Python packaging: setuptools and eggs

Developing Packages

This document describes how to create a buildable, distributable package out of
python source code.We’ll look at the popular ‘egg’ distribution format.

Tools we need:

Also, highly recommended is: virtualenv

What is an egg?

  • Eggs are basically directories that are added to Python’s path.
  • The directories may be zipped.
  • Eggs have some meta-data
    • Dependencies
    • Entry-points
  • May be distributed as source
  • Can be discovered from PyPI

What is easy_install?

A tool to find, download, compile (if needed), and install python packages. It
can install eggs, or even source tarballs, as long as the tarball uses the
standard python setup.py method of building itself.

Egg Terminology

  • Distribution
    • a term used by Python distutils;
    • anything which can be ‘distributed’, really;
    • most common: tarballs, eggs.
  • Source distribution:
    • A distribution that contains only source files
  • Binary distribution:
    • A distribution that contains compiled ‘.pyc’ files and C extensions
    • E.g., RPMs and eggs
  • Egg:
    • A kind of binary distribution
  • Platform dependent eggs:
    • Eggs which contain built C extension modules and are thus tied to an OS
  • ‘develop eggs’ and ‘develop egg links':
    • develop egg links are special files that allow a source directory to be
      treated as if it were an installed egg. (That is, an egg that you are
      ‘developing’!)
  • Index server and link servers:
    • easy_install will automatically download distributions from the
      Internet. When looking for distributions, it will look at zero or more
      links servers for links to distributions. They will also look on a single
      index server, typically (always) http://www.python.org/pypi. Index servers
      are required to provide a specific web interface.

Example Project

Our sample project consists of this code:

  • package ‘speaker’
    • module dog:
      • class Dog
      • function DogMain
    • module gendibal
      • class Gendibal
      • function GendibalMain
    • module bjarne
      • class Bjarne
      • function BjarneMain
  • pacakge ‘tests’
    • module dog_test
      • class DogTest
    • module gendibal_test
      • class GendibalTest
    • module bjarne_test
      • class BjarneTest

The classes Dog, Gendibal, and Bjarne are “speakers": they all have the
method greeting() which takes no arguments and returns a string containing
something they said. The Dog speaker will, of course, say “Bow, wow!”.
Gendibal is a mathemetician and therefore uses prime numbers in his
greetings. Bjarne likes to talk about C++.

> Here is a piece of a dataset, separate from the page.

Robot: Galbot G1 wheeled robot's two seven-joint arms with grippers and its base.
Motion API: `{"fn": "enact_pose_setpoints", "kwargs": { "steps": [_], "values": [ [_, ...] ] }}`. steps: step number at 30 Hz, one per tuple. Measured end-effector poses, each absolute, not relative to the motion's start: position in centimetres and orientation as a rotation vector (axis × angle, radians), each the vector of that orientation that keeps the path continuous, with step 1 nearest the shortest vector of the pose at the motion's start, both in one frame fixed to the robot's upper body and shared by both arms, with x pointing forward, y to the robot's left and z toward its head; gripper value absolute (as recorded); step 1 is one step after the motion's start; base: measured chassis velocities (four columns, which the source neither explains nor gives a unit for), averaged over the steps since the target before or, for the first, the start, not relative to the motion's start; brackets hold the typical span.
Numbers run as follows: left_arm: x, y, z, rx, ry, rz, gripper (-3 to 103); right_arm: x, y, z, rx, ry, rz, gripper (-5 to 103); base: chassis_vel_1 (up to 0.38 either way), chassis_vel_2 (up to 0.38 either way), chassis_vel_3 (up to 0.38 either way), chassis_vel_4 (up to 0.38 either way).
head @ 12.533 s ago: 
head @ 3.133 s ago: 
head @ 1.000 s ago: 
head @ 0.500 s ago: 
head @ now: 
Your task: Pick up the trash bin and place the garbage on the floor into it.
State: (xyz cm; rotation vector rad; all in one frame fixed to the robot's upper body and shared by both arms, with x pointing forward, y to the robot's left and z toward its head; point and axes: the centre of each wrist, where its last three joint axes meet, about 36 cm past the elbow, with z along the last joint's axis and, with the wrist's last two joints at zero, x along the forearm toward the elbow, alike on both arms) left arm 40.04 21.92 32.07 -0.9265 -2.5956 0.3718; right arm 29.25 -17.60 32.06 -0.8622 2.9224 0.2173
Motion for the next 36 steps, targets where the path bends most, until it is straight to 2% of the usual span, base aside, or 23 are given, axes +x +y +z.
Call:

For every module and class, there is a corresponding test module and class.

We shall also have three scripts (i.e., programs that live in a bin
directory somewhere) that are intended to be launched from the command
line. The programs will be:

  • rundog: runs speaker.dog:Dogmain
  • rungendibal: runs speaker.gendibal:GendibalMain
  • runbjarne: runs speaker.bjarne:BjarneMain

Directory Structure

This is the intended directory structure.

Speaker/
|-- README.txt
|-- setup.cfg
|-- setup.py
|-- speaker
|   |-- __init__.py
|   |-- bjarne.cpp
|   |-- dog.py
|   `-- gendibal.pyx
`-- tests
    |-- __init__.py
    |-- bjarne_test.py
    |-- dog_test.py
    `-- gendibal_test.py
  • Speaker is the name of the project, and it will also be the name of our
    package (Speaker-0.1.tgz, for e.g.);
  • Our project contains a package named speaker, where we will put our
    classes; we can add more packages inside later;
  • setup.py and setup.cfg contain information to build our egg.
  • The tests package will contains test code.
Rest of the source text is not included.